Contents:

Introduction

In this assignment, you will be implementing the directed labeled graph that you have written specifications, method stubs, and tests for in part 1 of this assignment. You must implement your Graph individually, working from the specifications and tests that you created in that part of the assignment, and incorporating any feedback from the staff from that part. If you find it necessary to change some of your previous work or specifications, you should do that. With luck, the changes should not need to be too drastic, but if significant changes are needed you should make them.

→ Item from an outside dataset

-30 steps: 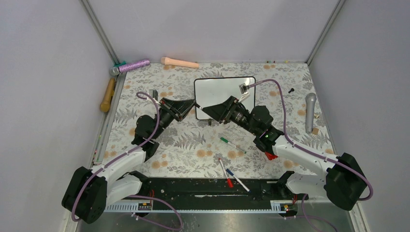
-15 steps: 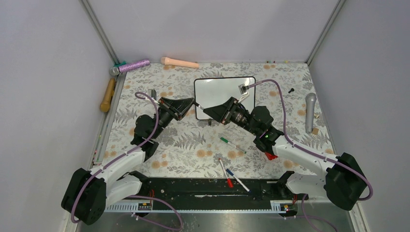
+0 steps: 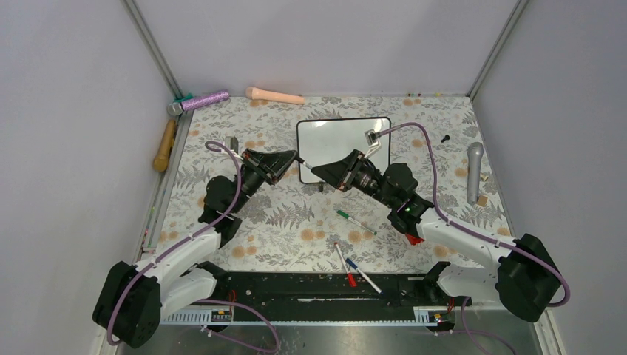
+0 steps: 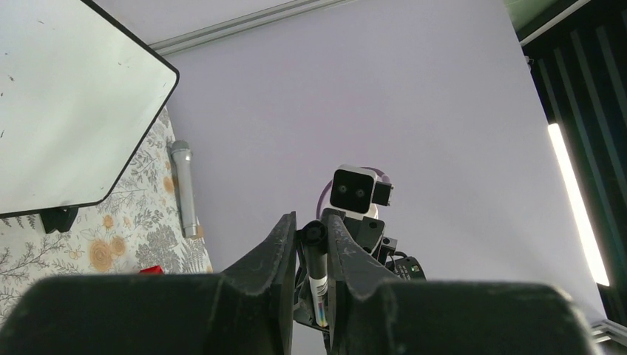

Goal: Write a sentence on the whiteboard
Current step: Open the pen cap from the whiteboard marker, then place the pen cap at the center of the board.

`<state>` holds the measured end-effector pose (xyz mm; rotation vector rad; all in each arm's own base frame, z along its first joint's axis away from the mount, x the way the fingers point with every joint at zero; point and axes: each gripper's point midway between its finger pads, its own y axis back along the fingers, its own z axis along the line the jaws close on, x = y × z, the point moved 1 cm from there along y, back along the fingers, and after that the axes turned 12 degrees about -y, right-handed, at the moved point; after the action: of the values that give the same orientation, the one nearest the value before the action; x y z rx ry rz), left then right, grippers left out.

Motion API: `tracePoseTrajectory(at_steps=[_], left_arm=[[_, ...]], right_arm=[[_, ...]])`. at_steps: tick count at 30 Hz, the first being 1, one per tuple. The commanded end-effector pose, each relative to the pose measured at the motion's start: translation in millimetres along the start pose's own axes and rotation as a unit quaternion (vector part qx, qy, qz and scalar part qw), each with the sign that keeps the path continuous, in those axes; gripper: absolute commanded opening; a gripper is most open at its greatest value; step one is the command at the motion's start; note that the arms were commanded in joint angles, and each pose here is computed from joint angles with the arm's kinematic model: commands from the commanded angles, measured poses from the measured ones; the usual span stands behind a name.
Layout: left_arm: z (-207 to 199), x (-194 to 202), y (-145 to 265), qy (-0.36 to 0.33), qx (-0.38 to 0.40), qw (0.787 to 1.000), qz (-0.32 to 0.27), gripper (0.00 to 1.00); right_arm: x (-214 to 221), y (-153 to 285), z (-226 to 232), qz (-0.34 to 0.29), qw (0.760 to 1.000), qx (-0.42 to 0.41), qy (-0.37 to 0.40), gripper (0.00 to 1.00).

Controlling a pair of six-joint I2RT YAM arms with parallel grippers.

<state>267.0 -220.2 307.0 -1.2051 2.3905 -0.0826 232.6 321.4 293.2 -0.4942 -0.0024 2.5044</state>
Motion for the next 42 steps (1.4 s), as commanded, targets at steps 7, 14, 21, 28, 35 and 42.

This assignment is the second part of a multi-part project, leading up to building a full application for getting directions to travel between two buildings on the UW campus.

In addition to this writeup, this video has an overview of the assignment that you may find to be a useful supplement to the details here.

Part 1: Choosing a representation

There are many ways to represent a graph. Here are a few:

Answer the following questions in the hw-graph/src/main/java/graph/answers-part2.txt file in your repo:

  1. In two or three sentences, explain an advantage and a disadvantage of each representation (for example, in terms of runtime complexity, space complexity, or ease of implementation).
  2. In two to three sentences, describe the representation you chose and explain why you chose it. If you chose to use a different representation than one of the three we described above, be sure to list its advantages and disadvantages, too.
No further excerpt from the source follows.